Ridd’s defense attorney had claimed that Rachel had become verbally abusive, which affected Ridd’s mental health.
But her story came to light after investigators found a used insulin pen with Rachel’s DNA on it outside Ridd’s home, along with a copy of her living will, which Rachel said had gone missing from her safe.
FBI agents then determined that Ridd used the dark web to purchase sedatives such as ketamine, Xanax and insulin injection pens.
At the 2020 sentencing, Rachel told the judge that Ridd stole her life by causing her severe medical problems and constant stress. She said that as she looked at the defendant, she detected no signs of remorse in his eyes, she reported. Deseret News.
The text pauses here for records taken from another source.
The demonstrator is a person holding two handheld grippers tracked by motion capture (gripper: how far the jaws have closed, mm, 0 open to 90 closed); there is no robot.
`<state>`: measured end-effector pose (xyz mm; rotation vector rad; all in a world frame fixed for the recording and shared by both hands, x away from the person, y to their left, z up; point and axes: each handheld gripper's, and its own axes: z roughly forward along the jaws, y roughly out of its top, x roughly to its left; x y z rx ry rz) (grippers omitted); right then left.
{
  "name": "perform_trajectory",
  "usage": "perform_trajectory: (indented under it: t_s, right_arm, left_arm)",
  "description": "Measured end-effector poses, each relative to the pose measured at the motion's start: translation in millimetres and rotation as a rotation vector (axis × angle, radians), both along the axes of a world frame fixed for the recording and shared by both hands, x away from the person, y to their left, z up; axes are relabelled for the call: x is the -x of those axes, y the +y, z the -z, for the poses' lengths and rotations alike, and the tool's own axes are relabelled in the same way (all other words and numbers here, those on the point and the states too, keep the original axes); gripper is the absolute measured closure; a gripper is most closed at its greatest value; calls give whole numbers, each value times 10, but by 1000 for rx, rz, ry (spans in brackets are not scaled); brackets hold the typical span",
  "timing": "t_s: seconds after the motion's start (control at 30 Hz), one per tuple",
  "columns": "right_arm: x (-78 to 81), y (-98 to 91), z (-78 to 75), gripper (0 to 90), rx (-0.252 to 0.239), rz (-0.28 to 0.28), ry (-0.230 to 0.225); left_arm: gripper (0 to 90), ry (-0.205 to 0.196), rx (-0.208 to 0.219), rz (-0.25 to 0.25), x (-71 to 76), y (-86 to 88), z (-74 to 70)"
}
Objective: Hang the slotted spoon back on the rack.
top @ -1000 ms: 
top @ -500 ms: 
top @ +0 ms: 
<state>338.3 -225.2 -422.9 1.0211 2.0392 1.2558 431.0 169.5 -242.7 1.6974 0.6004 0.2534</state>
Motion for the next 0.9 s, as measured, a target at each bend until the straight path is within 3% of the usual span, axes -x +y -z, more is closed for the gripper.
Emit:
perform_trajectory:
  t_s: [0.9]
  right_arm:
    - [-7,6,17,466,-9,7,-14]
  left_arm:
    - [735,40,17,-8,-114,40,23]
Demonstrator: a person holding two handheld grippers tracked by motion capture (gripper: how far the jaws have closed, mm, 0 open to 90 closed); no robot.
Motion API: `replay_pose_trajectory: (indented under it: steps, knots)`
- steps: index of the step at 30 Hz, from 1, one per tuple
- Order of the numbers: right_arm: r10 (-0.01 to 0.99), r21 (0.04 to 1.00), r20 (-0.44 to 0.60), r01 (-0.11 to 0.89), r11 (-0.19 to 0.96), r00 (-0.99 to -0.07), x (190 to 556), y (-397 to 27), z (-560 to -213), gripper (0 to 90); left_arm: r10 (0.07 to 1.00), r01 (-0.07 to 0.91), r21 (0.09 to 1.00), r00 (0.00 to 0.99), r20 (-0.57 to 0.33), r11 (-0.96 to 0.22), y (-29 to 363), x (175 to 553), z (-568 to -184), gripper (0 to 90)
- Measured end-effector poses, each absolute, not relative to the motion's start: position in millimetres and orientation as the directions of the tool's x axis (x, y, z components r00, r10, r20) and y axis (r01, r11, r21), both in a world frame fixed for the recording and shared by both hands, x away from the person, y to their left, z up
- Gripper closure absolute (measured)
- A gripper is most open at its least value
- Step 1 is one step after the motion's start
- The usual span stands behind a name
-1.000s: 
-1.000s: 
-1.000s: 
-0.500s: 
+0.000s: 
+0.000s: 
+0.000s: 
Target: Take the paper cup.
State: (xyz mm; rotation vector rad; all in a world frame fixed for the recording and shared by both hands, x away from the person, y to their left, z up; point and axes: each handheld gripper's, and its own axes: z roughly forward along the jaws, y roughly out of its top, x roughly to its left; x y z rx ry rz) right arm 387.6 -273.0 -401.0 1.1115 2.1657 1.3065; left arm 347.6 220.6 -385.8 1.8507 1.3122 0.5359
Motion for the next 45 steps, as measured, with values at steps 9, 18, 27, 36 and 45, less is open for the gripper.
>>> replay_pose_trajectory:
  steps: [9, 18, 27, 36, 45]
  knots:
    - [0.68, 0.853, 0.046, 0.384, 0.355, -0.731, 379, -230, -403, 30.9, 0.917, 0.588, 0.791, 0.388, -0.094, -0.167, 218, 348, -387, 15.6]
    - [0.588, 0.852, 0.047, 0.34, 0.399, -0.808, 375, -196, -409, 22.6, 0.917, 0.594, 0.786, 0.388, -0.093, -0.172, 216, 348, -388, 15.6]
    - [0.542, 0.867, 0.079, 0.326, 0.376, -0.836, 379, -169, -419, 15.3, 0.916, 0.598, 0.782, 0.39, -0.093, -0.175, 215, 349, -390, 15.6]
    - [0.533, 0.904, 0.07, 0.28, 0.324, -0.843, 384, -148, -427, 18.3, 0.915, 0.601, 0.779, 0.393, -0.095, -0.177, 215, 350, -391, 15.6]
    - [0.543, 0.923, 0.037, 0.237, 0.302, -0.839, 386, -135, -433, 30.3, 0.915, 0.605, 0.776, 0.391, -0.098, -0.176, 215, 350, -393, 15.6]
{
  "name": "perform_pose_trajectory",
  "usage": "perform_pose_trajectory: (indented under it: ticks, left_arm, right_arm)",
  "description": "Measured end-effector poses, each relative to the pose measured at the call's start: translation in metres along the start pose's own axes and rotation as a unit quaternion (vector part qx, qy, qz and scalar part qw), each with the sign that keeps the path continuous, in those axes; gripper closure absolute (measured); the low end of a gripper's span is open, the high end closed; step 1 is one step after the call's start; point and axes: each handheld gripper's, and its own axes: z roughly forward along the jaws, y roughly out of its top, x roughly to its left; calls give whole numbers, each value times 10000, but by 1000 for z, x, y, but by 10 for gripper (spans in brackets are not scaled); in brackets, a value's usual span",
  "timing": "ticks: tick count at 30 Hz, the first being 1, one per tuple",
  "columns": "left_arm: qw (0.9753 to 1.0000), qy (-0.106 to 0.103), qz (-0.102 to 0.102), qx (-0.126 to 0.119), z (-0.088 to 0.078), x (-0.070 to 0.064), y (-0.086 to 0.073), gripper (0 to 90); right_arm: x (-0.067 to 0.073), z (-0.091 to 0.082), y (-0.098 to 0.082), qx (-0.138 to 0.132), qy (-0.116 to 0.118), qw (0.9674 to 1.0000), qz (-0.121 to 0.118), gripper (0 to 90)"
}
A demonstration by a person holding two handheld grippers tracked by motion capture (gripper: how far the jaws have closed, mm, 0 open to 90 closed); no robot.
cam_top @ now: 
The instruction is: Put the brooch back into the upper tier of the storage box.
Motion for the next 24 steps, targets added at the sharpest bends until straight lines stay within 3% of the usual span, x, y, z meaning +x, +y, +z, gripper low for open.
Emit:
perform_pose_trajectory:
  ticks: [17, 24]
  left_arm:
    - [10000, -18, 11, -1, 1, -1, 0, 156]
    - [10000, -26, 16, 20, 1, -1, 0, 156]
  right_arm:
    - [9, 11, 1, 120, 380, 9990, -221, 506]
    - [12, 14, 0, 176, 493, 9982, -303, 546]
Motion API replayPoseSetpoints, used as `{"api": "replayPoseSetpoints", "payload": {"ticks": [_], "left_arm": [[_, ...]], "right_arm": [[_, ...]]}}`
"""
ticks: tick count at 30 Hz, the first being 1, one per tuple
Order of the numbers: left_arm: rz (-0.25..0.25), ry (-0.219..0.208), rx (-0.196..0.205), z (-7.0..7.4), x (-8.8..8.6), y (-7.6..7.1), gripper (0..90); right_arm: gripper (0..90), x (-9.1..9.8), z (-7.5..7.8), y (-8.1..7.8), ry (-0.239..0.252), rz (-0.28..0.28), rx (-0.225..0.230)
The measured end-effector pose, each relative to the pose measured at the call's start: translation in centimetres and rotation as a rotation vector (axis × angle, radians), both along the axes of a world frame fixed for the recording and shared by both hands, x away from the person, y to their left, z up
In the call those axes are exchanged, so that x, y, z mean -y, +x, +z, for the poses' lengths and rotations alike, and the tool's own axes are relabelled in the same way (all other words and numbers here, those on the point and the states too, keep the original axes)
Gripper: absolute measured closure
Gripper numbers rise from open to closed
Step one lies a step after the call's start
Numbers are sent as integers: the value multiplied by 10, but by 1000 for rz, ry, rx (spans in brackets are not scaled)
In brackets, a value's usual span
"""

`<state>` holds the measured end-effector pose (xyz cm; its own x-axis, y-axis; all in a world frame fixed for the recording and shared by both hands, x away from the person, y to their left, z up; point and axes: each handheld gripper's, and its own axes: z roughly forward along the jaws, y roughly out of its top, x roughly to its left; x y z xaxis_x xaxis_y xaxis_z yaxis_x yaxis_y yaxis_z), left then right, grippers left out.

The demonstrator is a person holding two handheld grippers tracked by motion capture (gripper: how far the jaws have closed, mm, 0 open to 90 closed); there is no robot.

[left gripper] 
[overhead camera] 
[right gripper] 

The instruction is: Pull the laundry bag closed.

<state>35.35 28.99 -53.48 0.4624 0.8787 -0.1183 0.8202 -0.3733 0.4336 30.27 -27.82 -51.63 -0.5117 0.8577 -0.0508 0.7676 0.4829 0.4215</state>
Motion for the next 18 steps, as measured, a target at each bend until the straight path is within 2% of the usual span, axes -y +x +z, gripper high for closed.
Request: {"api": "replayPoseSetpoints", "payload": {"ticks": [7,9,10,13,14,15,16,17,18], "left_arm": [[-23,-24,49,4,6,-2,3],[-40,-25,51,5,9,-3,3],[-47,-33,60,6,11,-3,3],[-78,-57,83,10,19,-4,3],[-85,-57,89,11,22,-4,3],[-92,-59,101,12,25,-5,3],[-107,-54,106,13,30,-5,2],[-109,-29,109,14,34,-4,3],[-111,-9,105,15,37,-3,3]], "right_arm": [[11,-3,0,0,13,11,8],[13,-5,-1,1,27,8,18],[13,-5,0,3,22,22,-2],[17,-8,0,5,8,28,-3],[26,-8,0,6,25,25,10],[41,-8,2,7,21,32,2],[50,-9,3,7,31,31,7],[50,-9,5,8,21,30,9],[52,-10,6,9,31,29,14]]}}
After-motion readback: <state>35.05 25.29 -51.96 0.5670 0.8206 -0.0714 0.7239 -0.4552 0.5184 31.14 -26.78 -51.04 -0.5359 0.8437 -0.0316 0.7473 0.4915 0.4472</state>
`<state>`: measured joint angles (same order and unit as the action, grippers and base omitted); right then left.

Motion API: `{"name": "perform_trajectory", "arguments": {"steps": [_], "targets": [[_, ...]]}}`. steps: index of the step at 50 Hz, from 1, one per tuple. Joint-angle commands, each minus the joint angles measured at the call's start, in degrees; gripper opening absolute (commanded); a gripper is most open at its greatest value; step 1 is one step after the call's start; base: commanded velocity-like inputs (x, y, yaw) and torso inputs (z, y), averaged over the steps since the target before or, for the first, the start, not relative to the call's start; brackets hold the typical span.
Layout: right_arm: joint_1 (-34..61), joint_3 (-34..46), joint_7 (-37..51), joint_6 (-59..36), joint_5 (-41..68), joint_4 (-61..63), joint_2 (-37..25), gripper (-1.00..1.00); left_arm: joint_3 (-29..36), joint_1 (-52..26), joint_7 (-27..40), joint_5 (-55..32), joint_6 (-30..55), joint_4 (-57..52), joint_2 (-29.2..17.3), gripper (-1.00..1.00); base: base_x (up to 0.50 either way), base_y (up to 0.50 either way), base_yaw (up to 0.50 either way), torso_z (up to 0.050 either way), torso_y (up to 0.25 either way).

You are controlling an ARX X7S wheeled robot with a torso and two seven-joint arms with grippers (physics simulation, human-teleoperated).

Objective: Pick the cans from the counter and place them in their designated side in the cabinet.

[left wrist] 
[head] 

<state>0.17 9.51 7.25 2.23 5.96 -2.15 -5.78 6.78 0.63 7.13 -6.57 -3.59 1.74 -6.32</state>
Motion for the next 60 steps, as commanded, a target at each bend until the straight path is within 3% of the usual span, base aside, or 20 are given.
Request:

“She saw me suffering and she became more serious and made it worse. Instead of one injection of E. coli that made me scream and writhe in pain, she gave me three, but that didn’t kill me,” he said after the hearing.
However, Ridd’s defense attorney, Scott Williams, argued that Rachel had become increasingly verbally abusive, affecting Ridd’s mental health and leading her to believe that her roommate posed a threat to the well-being of her own child.
She said Ridd tried to incapacitate Rachel so she could gain legal guardianship of the special needs child.
“The saddest irony is that she ultimately did what she did out of a twisted sense of desperate concern for the welfare of the child she had come to love and protect,” Williams wrote in the sentencing memo.
“She became furious. She lost control of her thoughts. She went crazy.”